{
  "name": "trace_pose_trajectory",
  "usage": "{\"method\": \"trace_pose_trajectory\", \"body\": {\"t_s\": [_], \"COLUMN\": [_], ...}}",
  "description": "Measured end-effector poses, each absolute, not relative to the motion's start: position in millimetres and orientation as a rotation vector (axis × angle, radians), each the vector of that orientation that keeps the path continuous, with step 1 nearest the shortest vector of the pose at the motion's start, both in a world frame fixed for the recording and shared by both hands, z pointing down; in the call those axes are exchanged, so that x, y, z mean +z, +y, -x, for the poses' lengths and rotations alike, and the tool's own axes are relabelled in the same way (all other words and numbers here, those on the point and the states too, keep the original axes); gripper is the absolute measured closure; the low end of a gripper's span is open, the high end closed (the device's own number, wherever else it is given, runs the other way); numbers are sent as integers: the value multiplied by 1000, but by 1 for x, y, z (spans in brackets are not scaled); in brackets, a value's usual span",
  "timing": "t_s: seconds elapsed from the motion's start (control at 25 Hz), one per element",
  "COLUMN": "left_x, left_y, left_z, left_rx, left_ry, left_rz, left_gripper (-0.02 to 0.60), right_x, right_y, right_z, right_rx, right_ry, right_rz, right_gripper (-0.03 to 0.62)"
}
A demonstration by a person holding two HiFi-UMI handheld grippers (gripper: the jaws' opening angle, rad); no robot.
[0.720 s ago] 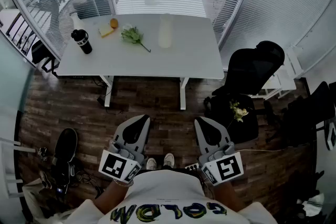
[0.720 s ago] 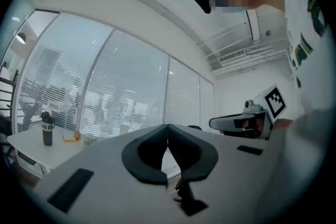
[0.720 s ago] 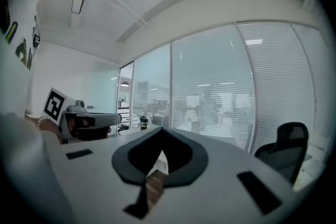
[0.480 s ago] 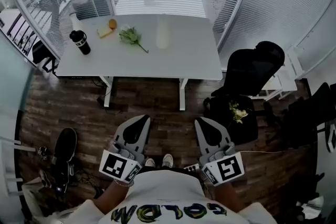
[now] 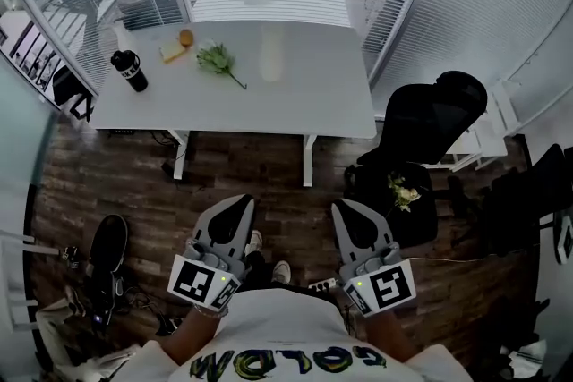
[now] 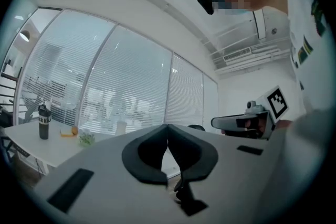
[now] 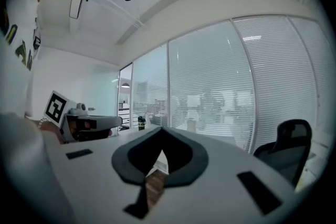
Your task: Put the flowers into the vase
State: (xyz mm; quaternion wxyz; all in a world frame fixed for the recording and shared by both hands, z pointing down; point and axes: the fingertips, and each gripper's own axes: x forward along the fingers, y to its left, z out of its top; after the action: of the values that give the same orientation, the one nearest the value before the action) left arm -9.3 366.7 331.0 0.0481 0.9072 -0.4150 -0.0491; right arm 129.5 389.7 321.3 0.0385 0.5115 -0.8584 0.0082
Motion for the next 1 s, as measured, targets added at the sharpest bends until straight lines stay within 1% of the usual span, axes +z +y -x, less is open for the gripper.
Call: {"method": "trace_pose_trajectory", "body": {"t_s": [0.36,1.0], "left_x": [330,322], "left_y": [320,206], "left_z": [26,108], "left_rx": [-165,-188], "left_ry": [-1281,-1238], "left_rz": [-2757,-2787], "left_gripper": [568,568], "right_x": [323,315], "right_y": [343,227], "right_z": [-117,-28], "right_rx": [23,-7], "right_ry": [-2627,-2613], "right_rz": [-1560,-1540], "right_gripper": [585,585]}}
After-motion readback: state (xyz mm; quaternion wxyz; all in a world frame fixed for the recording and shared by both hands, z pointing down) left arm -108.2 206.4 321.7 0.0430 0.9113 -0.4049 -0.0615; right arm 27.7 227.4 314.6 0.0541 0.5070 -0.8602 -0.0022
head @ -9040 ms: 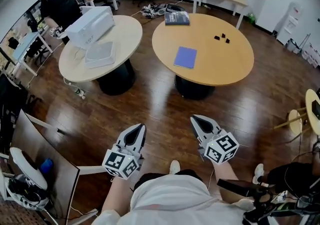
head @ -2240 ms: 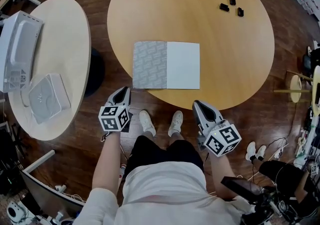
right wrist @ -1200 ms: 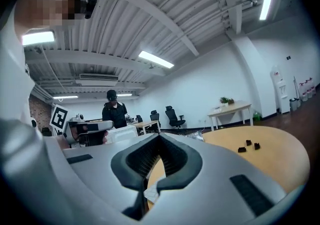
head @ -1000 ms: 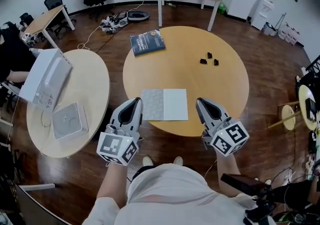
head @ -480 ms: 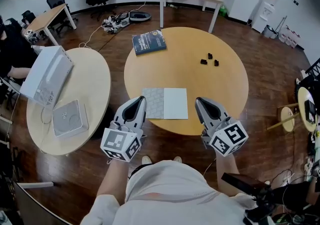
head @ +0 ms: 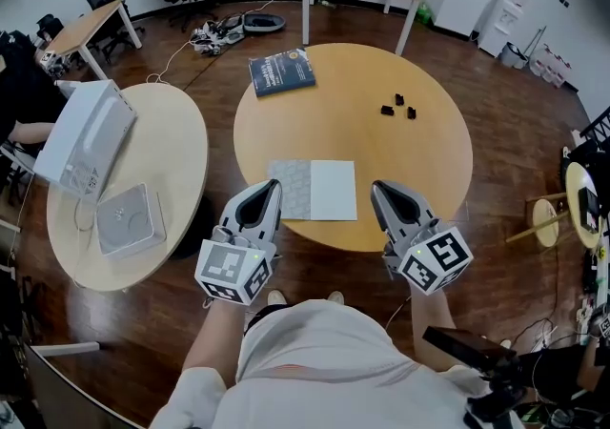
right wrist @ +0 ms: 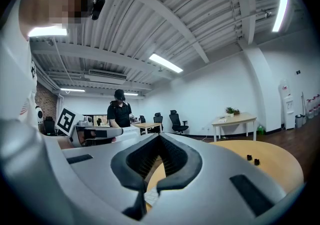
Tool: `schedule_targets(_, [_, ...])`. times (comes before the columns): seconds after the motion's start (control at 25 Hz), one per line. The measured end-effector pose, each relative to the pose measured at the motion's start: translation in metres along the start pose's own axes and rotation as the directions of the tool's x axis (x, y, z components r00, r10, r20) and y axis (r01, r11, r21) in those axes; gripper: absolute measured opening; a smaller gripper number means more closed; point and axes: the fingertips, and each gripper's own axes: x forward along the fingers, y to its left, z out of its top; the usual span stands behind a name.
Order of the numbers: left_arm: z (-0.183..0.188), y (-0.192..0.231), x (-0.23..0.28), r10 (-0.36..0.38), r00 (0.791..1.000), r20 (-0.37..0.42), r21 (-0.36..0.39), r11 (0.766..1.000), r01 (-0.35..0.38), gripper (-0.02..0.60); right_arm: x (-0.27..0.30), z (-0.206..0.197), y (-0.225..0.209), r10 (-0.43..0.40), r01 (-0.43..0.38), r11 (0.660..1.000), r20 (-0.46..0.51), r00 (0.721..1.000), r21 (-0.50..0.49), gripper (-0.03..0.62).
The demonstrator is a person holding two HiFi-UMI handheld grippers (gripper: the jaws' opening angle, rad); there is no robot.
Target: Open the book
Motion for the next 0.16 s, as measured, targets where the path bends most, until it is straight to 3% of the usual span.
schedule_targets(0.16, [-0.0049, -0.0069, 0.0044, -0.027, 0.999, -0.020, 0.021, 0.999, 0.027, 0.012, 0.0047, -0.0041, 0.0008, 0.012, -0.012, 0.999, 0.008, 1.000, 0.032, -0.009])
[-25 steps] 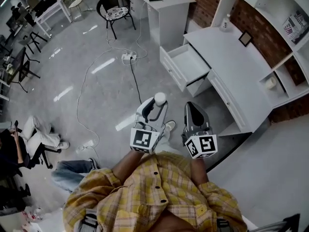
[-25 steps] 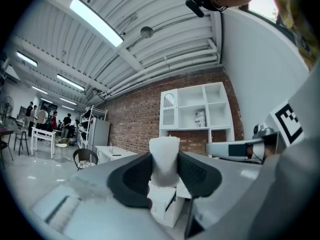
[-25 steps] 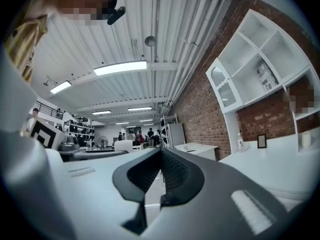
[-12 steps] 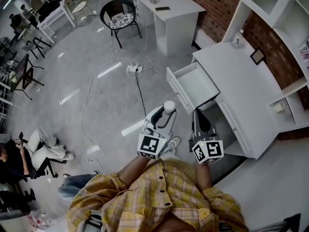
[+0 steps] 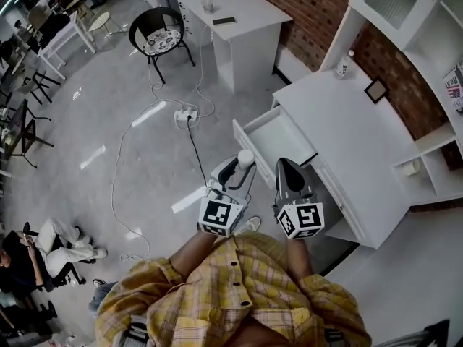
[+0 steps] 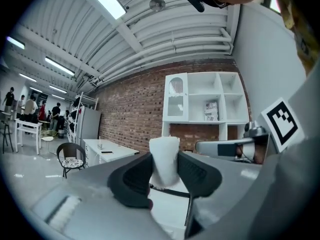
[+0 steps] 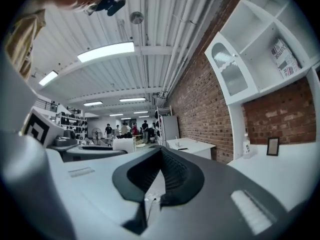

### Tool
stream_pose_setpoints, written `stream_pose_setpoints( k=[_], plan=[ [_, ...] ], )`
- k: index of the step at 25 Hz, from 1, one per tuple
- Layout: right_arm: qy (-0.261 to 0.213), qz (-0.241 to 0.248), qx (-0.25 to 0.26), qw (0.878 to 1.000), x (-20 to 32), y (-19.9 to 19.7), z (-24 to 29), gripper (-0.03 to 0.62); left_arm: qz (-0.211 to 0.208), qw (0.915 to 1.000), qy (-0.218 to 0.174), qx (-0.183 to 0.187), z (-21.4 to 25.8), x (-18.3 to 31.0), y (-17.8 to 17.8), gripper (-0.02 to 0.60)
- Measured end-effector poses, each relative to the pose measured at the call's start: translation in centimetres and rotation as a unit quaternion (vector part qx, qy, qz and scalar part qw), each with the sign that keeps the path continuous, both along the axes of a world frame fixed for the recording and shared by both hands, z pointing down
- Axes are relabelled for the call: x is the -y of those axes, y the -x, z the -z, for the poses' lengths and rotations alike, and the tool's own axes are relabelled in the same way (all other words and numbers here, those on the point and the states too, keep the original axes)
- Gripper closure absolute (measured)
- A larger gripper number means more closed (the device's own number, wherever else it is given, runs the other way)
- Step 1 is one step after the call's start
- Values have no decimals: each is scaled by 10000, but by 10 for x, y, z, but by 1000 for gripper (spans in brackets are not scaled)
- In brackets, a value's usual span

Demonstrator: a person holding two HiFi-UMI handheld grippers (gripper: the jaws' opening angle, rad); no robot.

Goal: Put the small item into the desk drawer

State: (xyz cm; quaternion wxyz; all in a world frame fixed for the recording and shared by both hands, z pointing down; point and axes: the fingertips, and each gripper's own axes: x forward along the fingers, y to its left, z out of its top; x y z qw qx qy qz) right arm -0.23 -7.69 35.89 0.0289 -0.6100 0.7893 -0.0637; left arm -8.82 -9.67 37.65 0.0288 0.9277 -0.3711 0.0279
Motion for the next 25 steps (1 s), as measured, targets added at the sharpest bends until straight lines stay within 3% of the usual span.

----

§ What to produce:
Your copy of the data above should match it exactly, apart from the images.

§ Worked solution:
{
  "name": "trace_pose_trajectory",
  "usage": "{\"method\": \"trace_pose_trajectory\", \"body\": {\"t_s\": [_], \"COLUMN\": [_], ...}}",
  "description": "Measured end-effector poses, each absolute, not relative to the motion's start: position in millimetres and orientation as a rotation vector (axis × angle, radians), each the vector of that orientation that keeps the path continuous, with step 1 nearest the shortest vector of the pose at the motion's start, both in a world frame fixed for the recording and shared by both hands, z pointing down; in the call those axes are exchanged, so that x, y, z mean +z, +y, -x, for the poses' lengths and rotations alike, and the tool's own axes are relabelled in the same way (all other words and numbers here, those on the point and the states too, keep the original axes); gripper is the absolute measured closure; the low end of a gripper's span is open, the high end closed (the device's own number, wherever else it is given, runs the other way); numbers are sent as integers: the value multiplied by 1000, but by 1 for x, y, z (spans in brackets are not scaled); in brackets, a value's usual span",
  "timing": "t_s: seconds elapsed from the motion's start (control at 25 Hz), one per element",
  "COLUMN": "left_x, left_y, left_z, left_rx, left_ry, left_rz, left_gripper (-0.02 to 0.60), right_x, right_y, right_z, right_rx, right_ry, right_rz, right_gripper (-0.03 to 0.62)"
}
A demonstration by a person holding two HiFi-UMI handheld grippers (gripper: the jaws' opening angle, rad); no robot.
[0.720 s ago] 
[0.720 s ago] 
[0.720 s ago] 
[0.480 s ago] 
[now] 
[now] 
[now] 
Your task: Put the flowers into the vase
State: (xyz mm; quaternion wxyz; all in a world frame fixed for the recording and shared by both hands, z pointing down; point and axes: the fingertips, and each gripper's own axes: x forward along the fingers, y to its left, z out of its top; after the action: of the values that give the same orientation, the one nearest the value before the action) left arm -9.3 366.7 331.0 0.0481 0.9072 -0.4150 -0.0491; right arm 129.5 389.7 321.3 0.0385 0.5115 -0.8584 0.0082
Motion for the next 1 s, as measured, targets added at the sharpest bends until straight lines stay within 1% of the usual span, axes +z +y -x, less is open for the gripper.
Call: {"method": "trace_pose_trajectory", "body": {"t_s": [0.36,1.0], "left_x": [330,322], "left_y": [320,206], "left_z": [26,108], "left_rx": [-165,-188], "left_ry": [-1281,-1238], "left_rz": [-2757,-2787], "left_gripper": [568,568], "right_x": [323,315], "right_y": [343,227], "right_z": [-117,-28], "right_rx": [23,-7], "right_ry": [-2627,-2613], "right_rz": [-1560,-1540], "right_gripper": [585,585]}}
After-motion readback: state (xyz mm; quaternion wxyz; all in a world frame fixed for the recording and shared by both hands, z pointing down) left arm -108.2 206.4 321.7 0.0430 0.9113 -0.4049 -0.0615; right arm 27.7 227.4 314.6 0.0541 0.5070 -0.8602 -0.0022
head @ -9040 ms: 
head @ -2240 ms: 
right wrist @ -1200 ms: 
head @ -1000 ms: 
head @ -480 ms: 
head @ +0 ms: 
right wrist @ +0 ms: 
Tool: `schedule_targets(_, [_, ...])`. times (comes before the columns): seconds after the motion's start (control at 25 Hz), one per line. The measured end-effector pose, each relative to the pose measured at the motion's start: translation in metres along the start pose's own axes and rotation as the directions of the tool's x axis (x, y, z components r00, r10, r20) and y axis (r01, r11, r21) in those axes; gripper: absolute measured opening; a smaller gripper number means more closed; point and axes: the fingertips, and each gripper's own axes: x forward along the fingers, y to its left, z out of its top; the usual span stands behind a name.
Order of the numbers: left_arm: z (-0.183..0.188), y (-0.192..0.231), x (-0.23..0.28), r10 (-0.36..0.38), r00 (0.791..1.000), r20 (-0.37..0.42), r21 (-0.36..0.39), r11 (0.766..1.000), r01 (-0.35..0.38), gripper (-0.02..0.60); right_arm: x (-0.27..0.30), z (-0.206..0.197), y (-0.225..0.209), r10 (-0.43..0.40), r01 (-0.43..0.38), r11 (0.660..1.000), r20 (-0.46..0.51), r00 (0.721..1.000), r21 (-0.50..0.49), gripper (-0.03..0.62).
The demonstrator is a person holding two HiFi-UMI handheld grippers (gripper: the jaws' opening angle, rad); there is no robot.
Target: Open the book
Motion for the next 0.16 s, as measured, targets where the path bends most, until it is straight to 3% of the usual span.
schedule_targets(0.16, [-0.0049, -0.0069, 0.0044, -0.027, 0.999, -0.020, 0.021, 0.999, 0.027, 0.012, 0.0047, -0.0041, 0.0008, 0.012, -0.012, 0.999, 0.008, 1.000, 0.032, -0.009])
[-25 steps] 
[-25 steps] 
[-25 steps] 
[-12 steps] 
[+0 steps] 
[+0 steps] 
[+0 steps] 

### Tool
stream_pose_setpoints, written `stream_pose_setpoints( k=[_], plan=[ [_, ...] ], )`
- k: index of the step at 25 Hz, from 1, one per tuple
- Layout: right_arm: qy (-0.261 to 0.213), qz (-0.241 to 0.248), qx (-0.25 to 0.26), qw (0.878 to 1.000), x (-20 to 32), y (-19.9 to 19.7), z (-24 to 29), gripper (-0.03 to 0.62); left_arm: qz (-0.211 to 0.208), qw (0.915 to 1.000), qy (-0.218 to 0.174), qx (-0.183 to 0.187), z (-21.4 to 25.8), x (-18.3 to 31.0), y (-17.8 to 17.8), gripper (-0.02 to 0.60)
- Measured end-effector poses, each relative to the pose measured at the call's start: translation in centimetres and rotation as a unit quaternion (vector part qx, qy, qz and scalar part qw), each with the sign that keeps the path continuous, both along the axes of a world frame fixed for the recording and shared by both hands, z pointing down
- Axes are relabelled for the call: x is the -y of those axes, y the -x, z the -z, for the poses' lengths and rotations alike, and the tool's own axes are relabelled in the same way (all other words and numbers here, those on the point and the states too, keep the original axes)
- Gripper closure absolute (measured)
- A larger gripper number means more closed (the device's own number, wherever else it is given, runs the other way)
- Step 1 is one step after the call's start
- Values have no decimals: each is scaled by 10000, but by 10 for x, y, z, but by 1000 for gripper (spans in brackets are not scaled)
- In brackets, a value's usual span

Demonstrator: a person holding two HiFi-UMI handheld grippers (gripper: the jaws' opening angle, rad); no robot.

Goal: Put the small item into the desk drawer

State: (xyz cm; quaternion wxyz; all in a world frame fixed for the recording and shared by both hands, z pointing down; point and axes: the fingertips, and each gripper's own axes: x forward along the fingers, y to its left, z out of its top; x y z qw qx qy qz) right arm -0.23 -7.69 35.89 0.0289 -0.6100 0.7893 -0.0637; left arm -8.82 -9.67 37.65 0.0288 0.9277 -0.3711 0.0279
Motion for the next 25 steps (1 s), as measured, targets added at the sharpest bends until straight lines stay within 3% of the usual span.

There is nothing further to this exercise.